The rules that the Department of Labor finalized last year allow employers to band together as “associations” for no other purpose than to purchase health insurance for their employees.
And under those rules, the plans do not have to comply with many of the ACA’s provisions, including providing plans that are “affordable” and offer a set of minimum essential benefits.
Judge John Bates of the U.S. District Court for the District of Columbia wrote in his decision that the DOL’s final rule goes beyond the department’s authority under the Employee Retirement Income Security Act (ERISA) of 1974.
The judge particularly homed in on the fact that the associations would become the de facto employer for members to allow them to band together for the sole purpose of having access to lower rates.
To date, about 30 association plans have been formed around the country in response to the regulations, which took effect last year. The association plans are reportedly not up and running, but have been gearing up to start Jan. 1, 2020.
Under the rule, employers in the same industry can form a plan across state lines, as can any businesses in a specific geographic area. Sole proprietors can also join, along with small businesses, and obtain coverage for themselves and their families.
By banding together to form a pool with more than 100 workers, the employers would be considered a “large” employer under the ACA. While employee health plans for companies with fewer than 100 workers must abide by all of the ACA’s provisions, including covering 10 essential benefits, large plans do not have the same constraints.
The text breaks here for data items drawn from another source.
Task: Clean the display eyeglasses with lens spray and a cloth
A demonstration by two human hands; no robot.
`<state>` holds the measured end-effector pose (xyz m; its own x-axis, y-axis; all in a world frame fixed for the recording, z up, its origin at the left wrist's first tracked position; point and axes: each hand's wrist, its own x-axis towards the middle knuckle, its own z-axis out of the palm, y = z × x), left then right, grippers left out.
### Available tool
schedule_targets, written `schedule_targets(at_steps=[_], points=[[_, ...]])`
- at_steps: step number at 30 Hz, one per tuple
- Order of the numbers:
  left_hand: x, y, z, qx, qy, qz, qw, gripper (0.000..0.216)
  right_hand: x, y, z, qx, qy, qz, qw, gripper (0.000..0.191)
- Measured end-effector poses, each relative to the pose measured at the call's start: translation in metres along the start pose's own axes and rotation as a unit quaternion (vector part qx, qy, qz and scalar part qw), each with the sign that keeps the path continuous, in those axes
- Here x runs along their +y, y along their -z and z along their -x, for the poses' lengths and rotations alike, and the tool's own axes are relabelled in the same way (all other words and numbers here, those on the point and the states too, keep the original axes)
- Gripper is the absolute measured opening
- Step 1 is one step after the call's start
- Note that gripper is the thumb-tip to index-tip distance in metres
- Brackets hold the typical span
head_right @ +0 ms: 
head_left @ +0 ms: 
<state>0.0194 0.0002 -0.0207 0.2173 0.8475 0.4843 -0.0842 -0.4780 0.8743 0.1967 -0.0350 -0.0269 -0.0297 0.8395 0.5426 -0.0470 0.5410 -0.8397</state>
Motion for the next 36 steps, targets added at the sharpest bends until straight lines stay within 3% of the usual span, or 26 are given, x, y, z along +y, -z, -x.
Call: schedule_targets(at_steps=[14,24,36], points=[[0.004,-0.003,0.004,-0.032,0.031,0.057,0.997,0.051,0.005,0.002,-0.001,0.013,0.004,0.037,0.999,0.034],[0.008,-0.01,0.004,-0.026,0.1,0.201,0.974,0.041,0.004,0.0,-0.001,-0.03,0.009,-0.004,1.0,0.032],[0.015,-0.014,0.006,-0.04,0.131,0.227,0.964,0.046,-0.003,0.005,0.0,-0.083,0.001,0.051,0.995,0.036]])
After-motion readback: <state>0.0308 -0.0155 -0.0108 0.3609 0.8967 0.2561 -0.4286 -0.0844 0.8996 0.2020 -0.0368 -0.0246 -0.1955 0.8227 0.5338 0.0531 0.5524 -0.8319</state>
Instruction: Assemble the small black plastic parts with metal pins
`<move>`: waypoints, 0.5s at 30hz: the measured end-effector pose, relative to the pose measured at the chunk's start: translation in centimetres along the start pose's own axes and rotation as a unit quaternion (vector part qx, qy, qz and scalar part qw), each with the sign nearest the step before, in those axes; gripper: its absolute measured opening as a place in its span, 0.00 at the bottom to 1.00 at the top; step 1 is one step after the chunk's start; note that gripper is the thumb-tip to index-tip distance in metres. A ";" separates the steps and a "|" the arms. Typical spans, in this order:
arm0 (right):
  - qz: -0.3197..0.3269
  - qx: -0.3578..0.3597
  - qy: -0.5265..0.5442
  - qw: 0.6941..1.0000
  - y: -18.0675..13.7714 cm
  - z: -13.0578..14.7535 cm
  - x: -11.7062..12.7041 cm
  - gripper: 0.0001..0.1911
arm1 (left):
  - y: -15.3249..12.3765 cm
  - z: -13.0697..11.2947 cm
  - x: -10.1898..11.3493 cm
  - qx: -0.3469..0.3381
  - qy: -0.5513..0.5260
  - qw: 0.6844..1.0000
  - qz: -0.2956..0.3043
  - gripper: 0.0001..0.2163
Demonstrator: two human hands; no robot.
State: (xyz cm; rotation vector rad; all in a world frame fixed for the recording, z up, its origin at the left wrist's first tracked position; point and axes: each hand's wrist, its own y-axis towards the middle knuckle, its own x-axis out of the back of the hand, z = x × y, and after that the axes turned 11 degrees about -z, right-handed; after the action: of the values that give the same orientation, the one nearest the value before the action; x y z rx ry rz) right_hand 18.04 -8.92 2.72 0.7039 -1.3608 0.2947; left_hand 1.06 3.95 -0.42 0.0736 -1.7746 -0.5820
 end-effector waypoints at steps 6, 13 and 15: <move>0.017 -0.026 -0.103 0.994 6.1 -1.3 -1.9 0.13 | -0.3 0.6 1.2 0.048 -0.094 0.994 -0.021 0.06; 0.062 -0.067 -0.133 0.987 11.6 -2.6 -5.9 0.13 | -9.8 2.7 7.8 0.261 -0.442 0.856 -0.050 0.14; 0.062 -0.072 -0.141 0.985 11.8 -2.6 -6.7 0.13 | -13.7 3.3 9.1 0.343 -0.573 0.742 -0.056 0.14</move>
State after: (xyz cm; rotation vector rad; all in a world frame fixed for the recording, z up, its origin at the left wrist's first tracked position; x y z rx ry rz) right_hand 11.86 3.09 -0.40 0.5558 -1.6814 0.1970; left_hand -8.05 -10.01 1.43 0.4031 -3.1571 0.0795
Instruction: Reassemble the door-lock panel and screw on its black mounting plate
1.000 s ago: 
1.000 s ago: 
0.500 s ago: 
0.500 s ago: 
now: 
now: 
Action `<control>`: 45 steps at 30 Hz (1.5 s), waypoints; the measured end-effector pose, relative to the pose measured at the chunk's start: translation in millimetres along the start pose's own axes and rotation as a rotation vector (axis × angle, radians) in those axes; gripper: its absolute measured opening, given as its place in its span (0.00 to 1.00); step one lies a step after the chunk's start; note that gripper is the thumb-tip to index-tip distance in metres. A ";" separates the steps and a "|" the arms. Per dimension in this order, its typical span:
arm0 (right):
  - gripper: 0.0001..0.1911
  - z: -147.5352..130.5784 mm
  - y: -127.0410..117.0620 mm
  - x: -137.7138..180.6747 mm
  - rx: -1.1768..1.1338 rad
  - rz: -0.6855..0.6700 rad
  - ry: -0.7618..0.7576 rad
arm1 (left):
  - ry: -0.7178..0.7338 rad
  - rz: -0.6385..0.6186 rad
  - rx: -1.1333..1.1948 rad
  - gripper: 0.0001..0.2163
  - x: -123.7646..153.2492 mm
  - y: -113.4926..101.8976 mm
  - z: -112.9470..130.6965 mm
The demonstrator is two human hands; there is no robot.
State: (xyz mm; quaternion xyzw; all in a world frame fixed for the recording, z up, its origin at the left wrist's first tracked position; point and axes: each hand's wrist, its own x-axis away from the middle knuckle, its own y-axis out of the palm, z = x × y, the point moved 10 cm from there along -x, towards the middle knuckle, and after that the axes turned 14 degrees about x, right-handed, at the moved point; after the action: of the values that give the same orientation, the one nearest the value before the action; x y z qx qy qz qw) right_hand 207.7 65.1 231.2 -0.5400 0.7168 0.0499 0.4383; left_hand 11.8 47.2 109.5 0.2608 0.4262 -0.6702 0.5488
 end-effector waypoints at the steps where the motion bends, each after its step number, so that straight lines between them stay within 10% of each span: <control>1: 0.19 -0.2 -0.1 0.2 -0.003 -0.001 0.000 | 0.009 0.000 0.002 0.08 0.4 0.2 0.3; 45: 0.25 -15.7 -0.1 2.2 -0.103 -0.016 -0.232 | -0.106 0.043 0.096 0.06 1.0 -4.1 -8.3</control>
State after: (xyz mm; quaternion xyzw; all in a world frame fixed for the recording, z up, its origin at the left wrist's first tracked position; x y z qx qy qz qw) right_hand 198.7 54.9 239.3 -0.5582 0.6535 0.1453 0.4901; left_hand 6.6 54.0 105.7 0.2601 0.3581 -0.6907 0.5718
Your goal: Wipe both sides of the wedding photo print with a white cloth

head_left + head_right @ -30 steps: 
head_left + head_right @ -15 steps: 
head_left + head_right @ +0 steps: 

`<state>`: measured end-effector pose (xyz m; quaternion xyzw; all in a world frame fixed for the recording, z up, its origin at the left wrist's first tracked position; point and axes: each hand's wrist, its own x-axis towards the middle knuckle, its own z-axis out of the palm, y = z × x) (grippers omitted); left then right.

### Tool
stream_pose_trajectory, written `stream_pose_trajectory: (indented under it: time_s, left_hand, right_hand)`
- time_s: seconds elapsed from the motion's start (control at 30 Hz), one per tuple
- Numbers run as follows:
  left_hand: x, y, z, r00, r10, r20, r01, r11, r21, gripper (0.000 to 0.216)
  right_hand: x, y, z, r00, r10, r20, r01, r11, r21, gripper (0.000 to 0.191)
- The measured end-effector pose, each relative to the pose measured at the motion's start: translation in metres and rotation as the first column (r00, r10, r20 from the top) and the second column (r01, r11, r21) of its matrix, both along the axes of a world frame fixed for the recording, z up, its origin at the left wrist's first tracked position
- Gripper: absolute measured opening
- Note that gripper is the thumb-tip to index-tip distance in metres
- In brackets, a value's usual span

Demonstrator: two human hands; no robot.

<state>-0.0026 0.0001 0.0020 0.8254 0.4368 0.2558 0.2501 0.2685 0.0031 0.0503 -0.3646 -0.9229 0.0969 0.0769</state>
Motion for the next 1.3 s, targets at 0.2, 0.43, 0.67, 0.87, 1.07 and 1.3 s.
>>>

This means that sole proprietors who may be purchasing their health plans on a state exchange would suddenly have the purchasing power of a large employer in the health insurance market.
The judge homed in on the part of the regulation that adopted a new definition of “employer” under ERISA, for purposes of determining when employers can join together to form an association health plan that is treated as a group health plan under that law. The new definition of employer includes sole proprietors with no employees.
The judge did not issue a stay on the start of these plans, but the ruling could create difficulties for those that have already been formed and are ready to launch in 2020.
The Trump administration is likely to appeal the ruling, but the judge has made it difficult since he struck down the linchpin of the regulation, which had changed the definition of what constitutes an employer and employee (“the association has become the employer and sole proprietors the association’s employees for the purpose of purchasing coverage at large group rates.”)
Existing association plans
Interestingly, the fears that many observers had expressed about association health plans have not come to bear. Many had predicted that these plans would be stripped-down health plans devoid of many of the protections offered by the ACA, particularly being able to keep your children on your plan until they are 26 as well as coverage of 10 essential benefits.
A report by the trade publication Modern Healthcare found that association plans it had analyzed actually had not pared back benefits to enrollees. The analysis found that the plans it examined covered all of the 10 essential benefits as required by the ACA, and also at comparable costs, premiums, deductibles, and out-of-pocket requirements.
While the plans that have already been set up are slated to start on Jan. 1, 2020, for now, it’s likely they will continue planning for a 2020 start, but whether they actually get off the ground will depend on the courts going forward.
For the time being, employers that are interested in joining an association health plan may want to take a pause and consider other options if the appeals process drags on.